Vast amounts of data leads to analysis paralysis among many marketers and business leaders. How can they navigate these treacherous waters?
Over the last decades data collection and analysis has grown exponentially. This has resulted in shifting roles for business leaders and marketers alike. On the surface, more data implies that businesses will run more efficiently, increasing profits in return. But, oftentimes, teams will be left with more questions than answers.
New data raises new questions, while others wonder how accurate the data is to begin with. Organizational structures can hamper proper interpretation, leading to decisions that alter the course of the company, for better or for worse. How can business leaders manage and navigate the ever expanding black hole of performance tracking whilst their companies grow at a rapid pace?
Marketers experience analysis paralysis
In April 2016, Marketing Dive observed the changing role of marketing in corporate settings due to the emergence of data driven digital marketing. The rise of Big Data has drastically changed the field of marketing, which is now more integrated into the day-to-day operations within an organization. Marketing departments now work alongside sales, IT, business intelligence, customer care among others.
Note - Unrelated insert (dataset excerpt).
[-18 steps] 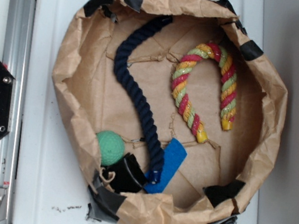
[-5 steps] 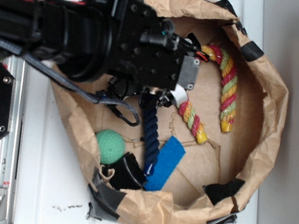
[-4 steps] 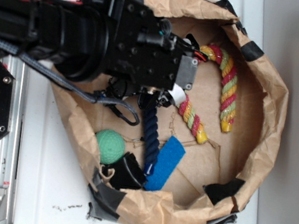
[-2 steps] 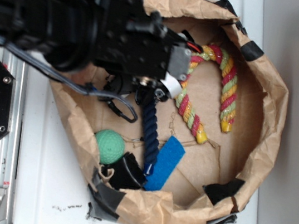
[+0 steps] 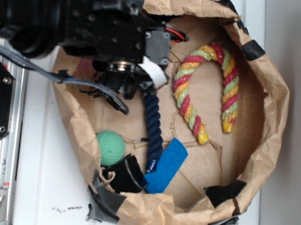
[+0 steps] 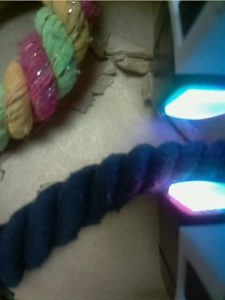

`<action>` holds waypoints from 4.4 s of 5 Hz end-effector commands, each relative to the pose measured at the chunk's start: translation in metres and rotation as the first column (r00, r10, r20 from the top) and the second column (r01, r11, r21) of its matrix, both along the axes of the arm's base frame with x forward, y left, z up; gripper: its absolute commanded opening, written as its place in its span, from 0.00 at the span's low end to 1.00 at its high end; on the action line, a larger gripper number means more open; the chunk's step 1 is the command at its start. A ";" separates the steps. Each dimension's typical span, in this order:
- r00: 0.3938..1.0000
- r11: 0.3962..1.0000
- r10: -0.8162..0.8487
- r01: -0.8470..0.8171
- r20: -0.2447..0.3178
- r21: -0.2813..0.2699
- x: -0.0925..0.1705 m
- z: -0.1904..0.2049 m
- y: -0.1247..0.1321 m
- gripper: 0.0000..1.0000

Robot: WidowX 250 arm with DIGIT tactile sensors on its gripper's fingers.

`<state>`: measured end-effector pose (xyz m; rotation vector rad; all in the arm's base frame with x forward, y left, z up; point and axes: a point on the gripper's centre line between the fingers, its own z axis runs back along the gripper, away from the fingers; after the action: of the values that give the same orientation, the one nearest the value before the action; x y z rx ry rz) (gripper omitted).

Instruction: Grab the blue rope.

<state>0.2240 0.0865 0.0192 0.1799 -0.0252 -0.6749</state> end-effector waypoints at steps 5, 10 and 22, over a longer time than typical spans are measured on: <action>0.956 0.992 0.130 -0.124 0.264 -0.039 0.011 0.101 -0.020 0.00; 1.000 0.965 -0.011 0.011 0.000 -0.262 0.030 0.042 -0.047 1.00; 0.966 0.959 0.248 -0.235 0.071 -0.157 -0.002 0.064 0.019 0.00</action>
<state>0.2237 0.1047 0.0688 0.0292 -0.0883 -0.4417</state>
During The Economist’s Marketing Unbound, attended by Marketing Dive, Director at the MIT AgeLab, Joseph Coughlin, said that Big Data isn’t a replacement for Big Ideas. Big Data serves a strategic purpose, helping to tailor consumer offerings. However, Coughlin warned that the technology doesn’t create visions for consumers to get excited for a brand. A brand afterall, is a collection of assets bundled in an abstract idea.
As encouraging as the plea to keep Big Ideas alive is, marketers are finding themselves in a world that is dominated by results, nullifying what little imagination is left to add magic and flare to their brands. CMO at Avention, part of the commercial data analytics company, The Dun & Bradstreet Corporation, explained to Marketing Dive that data paralysis has become a real issue for marketers. Adding that while marketers recognize the value of data-driven decision making, the sheer volume of data fuels uncertainty.
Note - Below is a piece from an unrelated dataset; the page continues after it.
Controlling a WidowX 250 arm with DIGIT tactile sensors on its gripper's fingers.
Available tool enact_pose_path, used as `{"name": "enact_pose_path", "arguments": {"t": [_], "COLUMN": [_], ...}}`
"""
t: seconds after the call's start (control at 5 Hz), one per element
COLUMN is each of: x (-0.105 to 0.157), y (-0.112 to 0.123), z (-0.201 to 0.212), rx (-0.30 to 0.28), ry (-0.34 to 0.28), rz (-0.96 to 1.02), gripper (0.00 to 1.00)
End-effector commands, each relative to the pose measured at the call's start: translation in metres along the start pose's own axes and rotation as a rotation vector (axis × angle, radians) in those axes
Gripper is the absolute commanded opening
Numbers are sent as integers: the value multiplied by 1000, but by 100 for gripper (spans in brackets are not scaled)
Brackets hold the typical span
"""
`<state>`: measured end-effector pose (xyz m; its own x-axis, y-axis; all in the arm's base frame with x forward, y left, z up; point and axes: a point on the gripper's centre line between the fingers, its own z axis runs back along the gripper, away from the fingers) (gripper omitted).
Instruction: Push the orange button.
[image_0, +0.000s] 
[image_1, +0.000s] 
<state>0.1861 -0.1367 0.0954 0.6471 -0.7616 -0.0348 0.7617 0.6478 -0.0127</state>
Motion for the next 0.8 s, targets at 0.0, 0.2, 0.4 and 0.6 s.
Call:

Marketers feel trapped, unable to draw sound conclusions from the massive insights at hand. This phenomenon requires marketers to work more closely together with IT-departments to collect, measure and retrieve relevant data to drive business results. Ample data can manifest in different forms, however. Data paralysis is but one of them. It can also be accompanied by anxiety and disengagement as organizational complexity increases.
Mapping the customer experience
Marketers struggle particularly in mapping the customer journey and finding the right KPIs to meet their financial targets. The 2019 CMO Survey conducted by Deloitte found that monitoring the customer experience was one of the top challenges for marketing executives. Developing the necessary capabilities inside the organization to deliver and monitor the customers experience ranking first, with 13.4 percent of respondents citing this as the number one challenge within their organizations.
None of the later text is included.